Legowelt's transformation from master of twitchy electro bangers like "Dirty Tango," "Swimming Pool" and "Strange Girl" to deep space house epics isn't so much a change as an unravelling. The core of his enormous body of work reveals an indebtedness to the classic Chicago/Detroit axis in both sound and production style. On The Paranormal Soul he gathers some of the crispest and deepest house music you'll hear this or any year.

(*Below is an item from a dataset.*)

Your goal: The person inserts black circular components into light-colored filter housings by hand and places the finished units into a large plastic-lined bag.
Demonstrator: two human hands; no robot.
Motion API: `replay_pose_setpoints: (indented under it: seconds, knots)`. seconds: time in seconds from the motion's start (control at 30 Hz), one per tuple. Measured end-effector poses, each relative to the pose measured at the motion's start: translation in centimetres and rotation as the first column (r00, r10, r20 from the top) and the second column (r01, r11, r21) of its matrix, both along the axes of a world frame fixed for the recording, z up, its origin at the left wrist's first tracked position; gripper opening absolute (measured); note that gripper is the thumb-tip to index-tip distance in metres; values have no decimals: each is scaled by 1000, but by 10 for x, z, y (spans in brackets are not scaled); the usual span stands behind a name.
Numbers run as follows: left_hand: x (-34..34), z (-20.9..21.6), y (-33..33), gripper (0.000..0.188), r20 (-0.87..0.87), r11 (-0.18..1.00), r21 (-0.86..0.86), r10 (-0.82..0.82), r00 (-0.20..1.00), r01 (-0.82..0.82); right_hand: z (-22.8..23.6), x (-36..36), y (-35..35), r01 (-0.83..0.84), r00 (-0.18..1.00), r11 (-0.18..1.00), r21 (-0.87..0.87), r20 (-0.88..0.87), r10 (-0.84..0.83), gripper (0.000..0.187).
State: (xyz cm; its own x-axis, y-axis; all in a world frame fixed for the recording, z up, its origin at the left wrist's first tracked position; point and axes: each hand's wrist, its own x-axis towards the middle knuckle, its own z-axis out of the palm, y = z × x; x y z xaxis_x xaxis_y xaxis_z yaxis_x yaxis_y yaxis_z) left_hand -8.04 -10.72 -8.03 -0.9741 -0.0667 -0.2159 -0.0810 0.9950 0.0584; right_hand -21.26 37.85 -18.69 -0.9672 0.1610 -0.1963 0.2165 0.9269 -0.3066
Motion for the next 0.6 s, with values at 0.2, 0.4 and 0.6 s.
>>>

Somewhat a distillation of last years' sprawling "forest techno" freebie album The TEAC Life, The Paranormal Soul is cleaner, more concise, more danceable. The drum programming (historically not Wolfers' strongest suit) is exceptional, and the odd vocal or vocal sample ("Clap Yo Hands," "Voice of Triumph," "Renegade of a New Age") extremely well-integrated. But tying it all together and making it so much more than just a retro exercise are those ever-present ineffable Legowelt melodies. Swirling and noodling through every track are uncanny lead lines, played on dense, sweet-sounding vintage synths. The sounds he coaxes from this often fragile gear are often more subtle, complex and original than those of his contemporaries.
"Elements of Houz Music" exemplifies this: a skittering drumbeat and clompy bassline accompany a bright, cascading almost Caribbean melody and a set of soothing pads. The overall effect is familiar but far from typical. "On the Tiger Train" revels in the sensual interplay of tones like Eno or Glass but set to a throbbing, neck-working beat. The raw house drum workout "I Only Move for U" is littered with filtered swells and a spiky, percussive closing line. The album closes with a sequence of strong melodic cuts: the almost joyous "I Only Move for U," the space-y "Renegade of a New Age," the soaring "On a Cold Winters Day," and lastly "To the Homeland." The latter nods thematically towards Legowelt's earlier, darker roots, only undercut with a superbly manipulated, jazz-like vocal line.
The Paranormal Soul isn't a record that breaks any new ground in the world of sequenced electronic music. What it does do is reinvestigate the roots of house and techno with vigour. More importantly, it marks a high point in the progression of one of the underground's most capable and ever-developing producers. Wolfers displays charmingly little interest in addressing the techno trends of the day, choosing instead to walk his own idiosyncratic route. It's a path well worth joining him on.